Arnold was reading this rather slowly, but his heart was still racing.

I told him we only really had two options. we could work together, all night long, to find a certain lost daughter, or her could leave right then and there; but if he left, that little football-headed kid will never believe in miracles again... I couldn't bare to really look at Mr. Bailey when I said most of this... my voice kept breaking and I was so emotionally vulnerable that it was taking all of my willpower not to cry my heart out. A taxi pulled up and I was sure that Mr. Bailey would get in and leave... but there was hesitation and then Mr. Bailey walked up the steps, opened the doors and said 'what are you waiting for?'. I was so shocked at his behavior, I had tears coming out of my eyes.

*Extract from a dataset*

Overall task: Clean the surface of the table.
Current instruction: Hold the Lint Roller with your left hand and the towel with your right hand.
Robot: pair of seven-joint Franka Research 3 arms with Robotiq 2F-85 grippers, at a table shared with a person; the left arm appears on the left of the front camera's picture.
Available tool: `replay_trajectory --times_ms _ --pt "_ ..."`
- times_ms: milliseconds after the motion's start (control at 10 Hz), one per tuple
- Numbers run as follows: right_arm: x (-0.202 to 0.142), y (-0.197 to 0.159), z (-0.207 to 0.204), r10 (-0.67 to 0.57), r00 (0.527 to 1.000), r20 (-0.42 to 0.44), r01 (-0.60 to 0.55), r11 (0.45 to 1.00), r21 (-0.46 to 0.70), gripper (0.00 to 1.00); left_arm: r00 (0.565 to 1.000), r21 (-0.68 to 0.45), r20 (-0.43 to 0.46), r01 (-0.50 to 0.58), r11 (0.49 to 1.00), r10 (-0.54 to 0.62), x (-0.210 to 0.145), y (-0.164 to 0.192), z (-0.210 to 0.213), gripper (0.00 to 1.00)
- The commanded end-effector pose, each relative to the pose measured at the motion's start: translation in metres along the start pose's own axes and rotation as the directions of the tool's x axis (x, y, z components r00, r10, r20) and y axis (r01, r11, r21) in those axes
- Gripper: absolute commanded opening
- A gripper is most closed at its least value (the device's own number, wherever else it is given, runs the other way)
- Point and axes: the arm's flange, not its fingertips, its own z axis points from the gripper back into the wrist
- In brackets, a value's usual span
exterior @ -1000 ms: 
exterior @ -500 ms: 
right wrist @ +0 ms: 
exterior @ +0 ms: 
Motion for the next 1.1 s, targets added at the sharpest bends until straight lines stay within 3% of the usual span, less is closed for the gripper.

Arnold smiled a little. It was almost hard to imagine Helga being that raw with anyone, but she was. It made him feel special, even though he may not have deserved it.

We stayed up until 6 in the morning searching endless papers and documents and whatnot. I had so much caffeine and junk food, I guess there was this Christmas office party, that had lots of leftover treats to munch on while we worked. Turns out Mai was given to this soldier who brought her back to the states and raised her as his own. I guess, after Mr. Hyunh handed her to him, this soldier took care of her and fell in love with her. After they made it back, the army wanted to put Mai in an orphanage, and the soldier decided to adopt her with his wife.

Well, half of that was in the paperwork, the other half came from Mai herself. She's in her 20's now, and living in her own apartment when I came knocking on her door. She almost didn't believe me when I told her that I knew her biological father and he was looking forward to seeing her again. But I told her that I was nine years old, and I just wanted her to knock on a door and ask for Mr. Hyunh.

On the walk to the boarding house, I told Mai a little about Arnold and what he went through yesterday. She said if I was telling the truth, then I just might be a real Christmas angel. When we went up to the door, and she looked rather nervous, so I went ahead and rang the bell for her. I stepped down to the sidewalk and she asked me if I was gonna come inside, and I told her there wasn't a place for me there.

Arnold glanced away again. Helga did this for Arnold and yet, she still felt like she didn't belong in Arnold's world.

Arnold's grandfather opened the door, thinking it was yuletide pranksters. Now he didn't say anything to me, but I swear he looked at me for a split second before welcoming Mai into the house. I stuck by the sidewalk and looked up at the house as a fuzzy sensation ran down my spine. I held my hands over my chest as I saw the back of Arnold's head, and my heart swelled. I whispered him a Merry Christmas, and went home. I did get some cool presents this year, but nothing beat the shocked look on Arnold's face when Mai walked into the room.

And now that things have finally calmed down, I'm gonna turn out all the lights in my room and try to get a few hours of sle

That was the last of the pictures Arnold had on his phone. He allowed the screen to turn dark and then off completely. He still couldn't believe that Helga gave up her boots for him. He vaguely remembered Rhonda giving Helga a hard time about not having the boots, but Helga said something about Nancy Spumoni backpacking her fame off of Dino Spumoni, and Rhonda rolled her eyes and left her alone. Still, Arnold had no idea that Helga did all that, and for him at that.

The lunch ball rang and Arnold flinched at the sound. He made his way back to the classroom and he thought about what he read over and over again. In that moment, all he wanted to do was to talk to Helga about what she did, and... if nothing else, thank her. Arnold looked down at his backpack and he remembered the little journal Dr. Bliss had given him. He pulled it out of his bag and started writing.